CHARLESTON — West Virginia is on pace to have its highest voter turnout on record.
As of Wednesday, the unofficial numbers showed 793,088 people voted in the 2020 general election, about 62.5% of the more than 1.2 million registered voters in the state, according to data provided by the West Virginia Secretary of State’s Office on Wednesday.
Those 793,088 votes won’t be the final vote total, as mailed-in absentee ballots and provisional ballots have yet to be counted.
Those votes will be counted beginning Monday, Nov. 9, when county commissioners, acting as boards of canvassers, will begin to canvass the election by reviewing and counting outstanding absentee votes and considering if provisional ballots were cast within the scope of West Virginia’s election laws.
The number of provisional ballots varies from county to county and aren’t officially recorded until canvassing takes place, said Mike Queen, director of communications for the Secretary of State’s Office.
HD Media asked the Secretary of State’s Office for information about the last time West Virginia set a record for voter turnout, but no representative from the office responded to the request Thursday.
Voter turnout data dating to 2008 is available on the secretary of state’s website, and the 2020 general election has higher voter turnout than those elections listed on the website. The highest turnout from those available data was in 2008, when the turnout rate was 57.9% and West Virginians cast 702,109 ballots.
Of the 793,088 votes recorded this election cycle, just less than half of them were cast on Election Day. The 394,769 ballots from Election Day that had been counted so far account for 49.7% of the total ballots cast. Another 255,406 ballots, or 32.2% of the vote total so far, were cast during the 10-day early-voting period in West Virginia, which took place from Oct. 21-31.

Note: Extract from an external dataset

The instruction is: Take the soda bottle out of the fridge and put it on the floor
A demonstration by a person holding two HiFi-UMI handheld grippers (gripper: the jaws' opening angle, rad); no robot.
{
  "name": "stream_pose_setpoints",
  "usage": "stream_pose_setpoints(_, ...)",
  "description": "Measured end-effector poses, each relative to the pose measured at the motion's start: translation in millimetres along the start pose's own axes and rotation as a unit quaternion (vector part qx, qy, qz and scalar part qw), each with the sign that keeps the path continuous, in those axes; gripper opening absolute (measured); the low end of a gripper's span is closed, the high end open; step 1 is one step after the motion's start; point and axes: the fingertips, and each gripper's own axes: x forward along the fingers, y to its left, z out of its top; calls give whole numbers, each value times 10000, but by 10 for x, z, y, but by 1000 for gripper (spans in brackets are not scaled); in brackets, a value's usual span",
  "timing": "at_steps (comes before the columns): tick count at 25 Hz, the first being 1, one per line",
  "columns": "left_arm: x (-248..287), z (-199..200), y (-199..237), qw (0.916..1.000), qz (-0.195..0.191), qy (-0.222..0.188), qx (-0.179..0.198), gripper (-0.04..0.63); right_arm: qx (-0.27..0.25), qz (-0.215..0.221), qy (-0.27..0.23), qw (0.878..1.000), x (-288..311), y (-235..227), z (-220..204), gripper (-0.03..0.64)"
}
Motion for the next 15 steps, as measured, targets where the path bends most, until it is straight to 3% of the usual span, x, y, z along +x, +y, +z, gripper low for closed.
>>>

So far, 142,913 absentee ballots have been returned to county clerks and reported to the Secretary of State’s Office, accounting for 18% of the ballots cast so far.

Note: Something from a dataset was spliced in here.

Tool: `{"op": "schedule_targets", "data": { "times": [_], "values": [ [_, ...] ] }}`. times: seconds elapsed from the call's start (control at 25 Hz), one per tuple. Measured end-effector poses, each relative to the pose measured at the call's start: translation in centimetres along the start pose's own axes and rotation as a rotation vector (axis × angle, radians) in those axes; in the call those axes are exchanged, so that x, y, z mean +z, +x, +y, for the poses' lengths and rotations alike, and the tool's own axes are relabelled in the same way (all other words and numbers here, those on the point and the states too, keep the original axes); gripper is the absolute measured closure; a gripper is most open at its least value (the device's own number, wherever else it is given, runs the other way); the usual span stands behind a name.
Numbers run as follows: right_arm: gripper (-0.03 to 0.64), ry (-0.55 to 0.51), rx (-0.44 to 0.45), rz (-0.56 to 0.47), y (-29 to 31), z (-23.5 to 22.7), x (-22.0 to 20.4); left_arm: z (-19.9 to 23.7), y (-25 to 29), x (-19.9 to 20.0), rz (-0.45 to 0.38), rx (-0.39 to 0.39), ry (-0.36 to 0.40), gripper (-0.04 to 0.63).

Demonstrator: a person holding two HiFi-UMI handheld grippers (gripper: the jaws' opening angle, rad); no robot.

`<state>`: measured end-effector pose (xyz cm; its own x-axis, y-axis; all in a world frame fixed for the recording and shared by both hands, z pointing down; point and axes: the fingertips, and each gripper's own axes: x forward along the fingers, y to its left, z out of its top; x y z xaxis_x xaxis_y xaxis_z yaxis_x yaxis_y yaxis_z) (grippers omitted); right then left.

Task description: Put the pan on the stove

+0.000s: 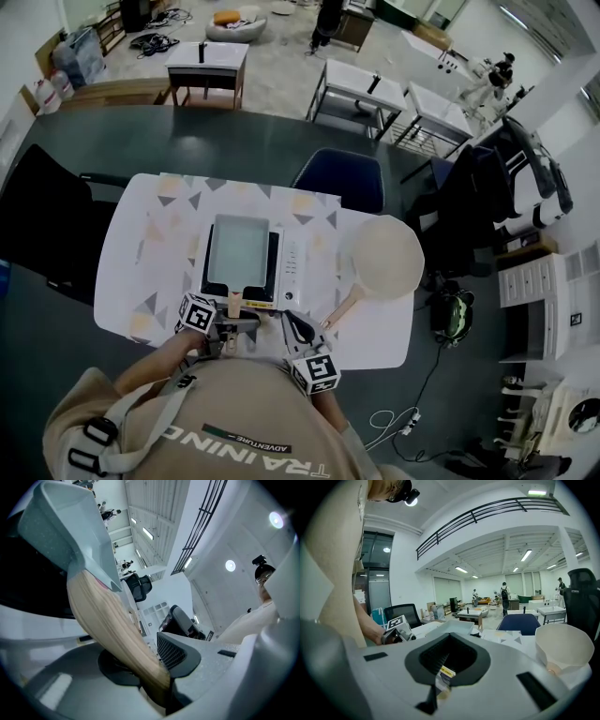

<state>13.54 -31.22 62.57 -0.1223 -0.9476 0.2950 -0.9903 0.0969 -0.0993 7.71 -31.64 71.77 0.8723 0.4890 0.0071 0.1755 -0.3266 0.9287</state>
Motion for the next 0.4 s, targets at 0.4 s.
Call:
{"op": "schedule_targets", "data": {
  "times": [0.4],
  "values": [
    [0.617, -0.006, -0.014, 0.02, 0.79, 0.47, -0.2, 0.05, -0.66, 0.81, -0.031, -0.002, 0.001, 0.479]
  ]
}}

West Virginians requested 153,773 absentee ballots for the 2020 general election, according to the website.
Correlating to population, Berkeley, Kanawha and Monongalia counties had the highest voter turnout. U.S. Census Bureau estimates from 2019 show those counties as having the highest estimated populations, with Kanawha being the most-populous county with an estimated 178,124 residents.

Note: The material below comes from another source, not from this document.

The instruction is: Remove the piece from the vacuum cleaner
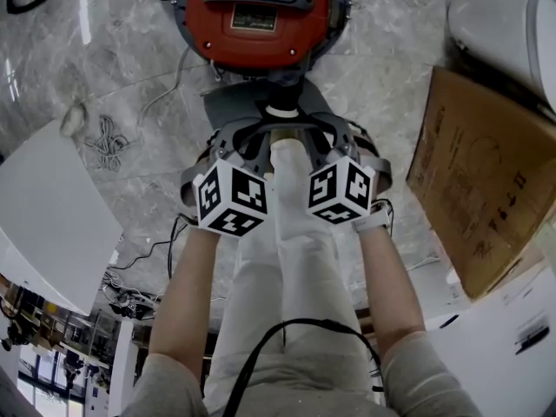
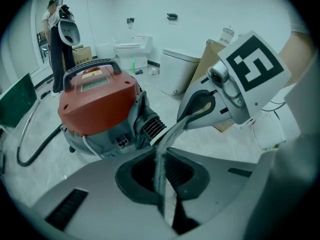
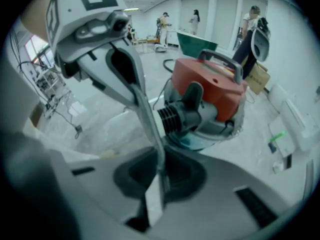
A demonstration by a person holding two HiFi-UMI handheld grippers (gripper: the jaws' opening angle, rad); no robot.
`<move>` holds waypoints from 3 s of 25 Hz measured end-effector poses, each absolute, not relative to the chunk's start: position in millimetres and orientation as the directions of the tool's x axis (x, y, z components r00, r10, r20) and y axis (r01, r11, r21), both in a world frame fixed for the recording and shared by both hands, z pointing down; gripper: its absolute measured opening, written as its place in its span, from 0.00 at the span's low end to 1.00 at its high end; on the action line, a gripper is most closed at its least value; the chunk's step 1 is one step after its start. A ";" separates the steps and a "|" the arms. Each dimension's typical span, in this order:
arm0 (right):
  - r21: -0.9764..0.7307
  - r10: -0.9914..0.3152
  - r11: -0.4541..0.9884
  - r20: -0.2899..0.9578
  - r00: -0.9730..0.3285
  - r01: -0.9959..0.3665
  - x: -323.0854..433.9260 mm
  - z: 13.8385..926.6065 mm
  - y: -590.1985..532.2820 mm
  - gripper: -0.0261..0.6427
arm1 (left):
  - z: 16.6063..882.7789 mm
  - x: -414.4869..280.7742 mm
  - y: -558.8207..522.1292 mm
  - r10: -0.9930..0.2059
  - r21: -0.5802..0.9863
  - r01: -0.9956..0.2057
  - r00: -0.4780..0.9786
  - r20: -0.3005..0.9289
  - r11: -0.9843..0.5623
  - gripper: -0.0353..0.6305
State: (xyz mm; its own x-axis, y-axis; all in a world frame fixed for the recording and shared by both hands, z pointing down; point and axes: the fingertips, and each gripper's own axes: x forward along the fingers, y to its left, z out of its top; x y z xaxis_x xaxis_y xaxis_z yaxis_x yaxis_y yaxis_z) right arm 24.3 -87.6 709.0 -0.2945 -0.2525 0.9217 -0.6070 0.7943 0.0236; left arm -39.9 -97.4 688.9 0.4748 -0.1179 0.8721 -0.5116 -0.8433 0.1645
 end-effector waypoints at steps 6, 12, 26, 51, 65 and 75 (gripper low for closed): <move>0.051 -0.260 0.832 0.915 -0.308 -0.552 15.2 693.9 -86.3 0.09 | 696.4 -51.9 -98.2 -0.125 0.175 -0.555 0.460 0.879 -0.813 0.11; 0.098 -0.268 0.871 0.917 -0.297 -0.482 7.8 682.7 -85.0 0.09 | 716.6 -57.7 -90.4 -0.111 0.192 -0.587 0.440 0.891 -0.787 0.11; 0.051 -0.272 0.835 0.904 -0.329 -0.548 16.9 694.1 -80.5 0.09 | 706.9 -54.4 -82.7 -0.114 0.204 -0.608 0.442 0.890 -0.767 0.11; 0.115 -0.353 0.792 0.888 -0.296 -0.600 18.4 702.1 -76.0 0.08 | 716.2 -52.1 -82.3 -0.126 0.168 -0.588 0.425 0.896 -0.791 0.11; 0.108 -0.360 0.794 0.876 -0.321 -0.598 10.1 702.2 -70.1 0.08 | 729.5 -58.3 -77.1 -0.112 0.142 -0.589 0.374 0.921 -0.795 0.11; 0.017 -0.311 0.731 0.898 -0.311 -0.683 18.1 727.3 -64.0 0.08 | 702.7 -51.5 -68.4 -0.151 0.059 -0.510 0.360 0.921 -0.858 0.11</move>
State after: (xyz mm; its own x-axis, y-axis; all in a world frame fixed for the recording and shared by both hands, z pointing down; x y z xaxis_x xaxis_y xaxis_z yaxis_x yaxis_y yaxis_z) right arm 18.1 -64.0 727.3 -0.3106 -0.3112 0.8982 -0.6827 0.7305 0.0170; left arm -51.5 -68.4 702.7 0.3601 -0.1507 0.9207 -0.5103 -0.8579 0.0592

A total of 82,767 Kanawha County voters cast ballots this election cycle, according to the secretary of state’s data. The methods of voting were similar to that of the rest of the state, with the majority of Kanawha County voters casting ballots on Election Day and the fewest submitting their ballots through absentee voting.
Residents of West Virginia’s least-populous county, Wirt, cast 2,638 ballots during the general election, as of Wednesday, against its estimated population of 5,821 people. Following the statewide trend, most Wirt County voters cast their ballots in person on Election Day.
Only two counties, Jefferson and Ohio, saw more absentee ballots cast than in-person early voting, even though most voters in those counties voted in person on Election Day, according to the unofficial results of ballots that had been counted as of Wednesday.
Most state races had wide enough margins that they had been called by Wednesday. However, one race, House of Delegates District 65, which includes central Jefferson County, had its two candidates — incumbent Democrat Del. Sammi Brown and Republican challenger Wayne Clark — fewer than 200 votes apart as of Thursday afternoon.
According to the secretary of state’s website, there were 169 votes separating Brown and Clark to represent the district that includes Charles Town and Ranson. The secretary of state’s website on Thursday also showed 485 absentee ballots that had not been returned to the Jefferson County Clerk’s Office.
Candidates aren’t legally required to concede a race to each other or the public. In local and statewide races, the person, or people in districts with more than one representative, who has the most votes wins the seat.
Each election must be certified within 30 days after it takes place, under state law, but there are no other requirements as to how long county clerks have to complete counting ballots. County commissioners are allowed, by law, to delay canvassing if county clerks determine they need more time to count votes and prepare provisional and absentee ballots for review.
Election results are made official only after the canvass is complete, commissioners certify the results of the election and that certification is filed with the Secretary of State’s Office.